Non-futures company members and customers are two important concepts in futures trading. First of all, non-futures company settlement mainly involves two types:
1. Non-futures company settlement members: These are usually banks, which serve futures companies by providing fund guarantees, collecting settlement fees, and assuming settlement risks. . Banks with certain financial strength can apply to become clearing members of the exchange, but they themselves do not directly participate in futures trading and mainly serve the business of futures companies.
2. Non-futures company clearing members (proprietary members): This includes investment funds, investment companies, etc., which can only engage in proprietary trading on the exchange, that is, buying and selling futures based on their own judgment and strategies. , cannot act as a broker for transactions on behalf of others, and such members usually settle directly with the exchange.
On the other hand, futures companies play a vital role as intermediaries.

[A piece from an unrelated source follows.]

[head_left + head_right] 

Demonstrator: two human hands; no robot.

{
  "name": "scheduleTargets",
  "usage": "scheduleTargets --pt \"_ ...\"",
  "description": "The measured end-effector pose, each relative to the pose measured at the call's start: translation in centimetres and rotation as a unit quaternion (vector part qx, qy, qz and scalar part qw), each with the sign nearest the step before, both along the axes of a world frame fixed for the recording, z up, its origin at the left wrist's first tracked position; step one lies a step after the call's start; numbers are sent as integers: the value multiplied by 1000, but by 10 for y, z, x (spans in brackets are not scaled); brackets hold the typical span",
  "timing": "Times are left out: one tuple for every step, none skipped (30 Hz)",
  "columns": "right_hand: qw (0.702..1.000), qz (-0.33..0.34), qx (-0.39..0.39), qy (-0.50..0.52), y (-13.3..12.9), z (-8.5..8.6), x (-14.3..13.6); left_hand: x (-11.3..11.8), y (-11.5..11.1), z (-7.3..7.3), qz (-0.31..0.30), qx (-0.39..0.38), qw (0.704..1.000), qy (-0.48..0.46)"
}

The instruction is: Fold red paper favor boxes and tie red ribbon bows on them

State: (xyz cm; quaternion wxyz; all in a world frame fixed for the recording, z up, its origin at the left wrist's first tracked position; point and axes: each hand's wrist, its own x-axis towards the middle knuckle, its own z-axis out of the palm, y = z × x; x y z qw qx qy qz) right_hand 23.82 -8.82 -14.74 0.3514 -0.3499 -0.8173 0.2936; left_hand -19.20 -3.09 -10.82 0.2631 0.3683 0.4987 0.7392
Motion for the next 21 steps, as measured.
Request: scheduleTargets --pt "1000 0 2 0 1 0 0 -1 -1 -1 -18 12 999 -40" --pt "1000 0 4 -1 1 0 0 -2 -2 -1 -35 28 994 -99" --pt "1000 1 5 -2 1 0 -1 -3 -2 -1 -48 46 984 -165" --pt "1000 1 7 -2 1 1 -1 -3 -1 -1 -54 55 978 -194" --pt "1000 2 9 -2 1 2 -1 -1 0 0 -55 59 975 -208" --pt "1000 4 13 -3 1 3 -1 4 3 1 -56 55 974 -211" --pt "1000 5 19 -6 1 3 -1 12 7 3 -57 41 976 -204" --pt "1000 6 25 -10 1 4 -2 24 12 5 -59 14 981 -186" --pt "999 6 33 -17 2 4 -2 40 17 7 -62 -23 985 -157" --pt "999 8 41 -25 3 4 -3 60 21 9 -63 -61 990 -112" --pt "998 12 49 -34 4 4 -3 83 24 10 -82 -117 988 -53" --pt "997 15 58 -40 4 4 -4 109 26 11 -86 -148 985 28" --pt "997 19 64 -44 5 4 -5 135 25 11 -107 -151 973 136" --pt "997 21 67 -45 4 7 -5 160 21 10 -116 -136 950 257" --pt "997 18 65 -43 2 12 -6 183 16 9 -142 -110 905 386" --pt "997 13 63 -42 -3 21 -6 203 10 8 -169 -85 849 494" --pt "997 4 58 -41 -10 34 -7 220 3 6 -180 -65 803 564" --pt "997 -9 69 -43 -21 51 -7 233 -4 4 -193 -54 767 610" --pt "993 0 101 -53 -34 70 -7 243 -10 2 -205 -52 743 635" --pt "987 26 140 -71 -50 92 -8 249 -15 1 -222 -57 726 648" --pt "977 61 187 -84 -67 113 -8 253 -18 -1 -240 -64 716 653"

They are the bridge between customers and futures exchanges. They accept customer entrustments, buy and sell futures contracts according to customer instructions, conduct settlement and delivery, manage customer accounts, and control transaction risks. Futures companies also provide market information, consulting and trading advisory services to help customers make decisions.
However, the strict member trading system is established by the futures market to control risks. It requires non-futures company members and customers to abide by this regulation and cannot directly participate in transactions. This limits the attractiveness of the market to a certain extent and leads to the balance between the membership system and attracting more traders and expanding the market size. But this system ensures market stability and investor safety.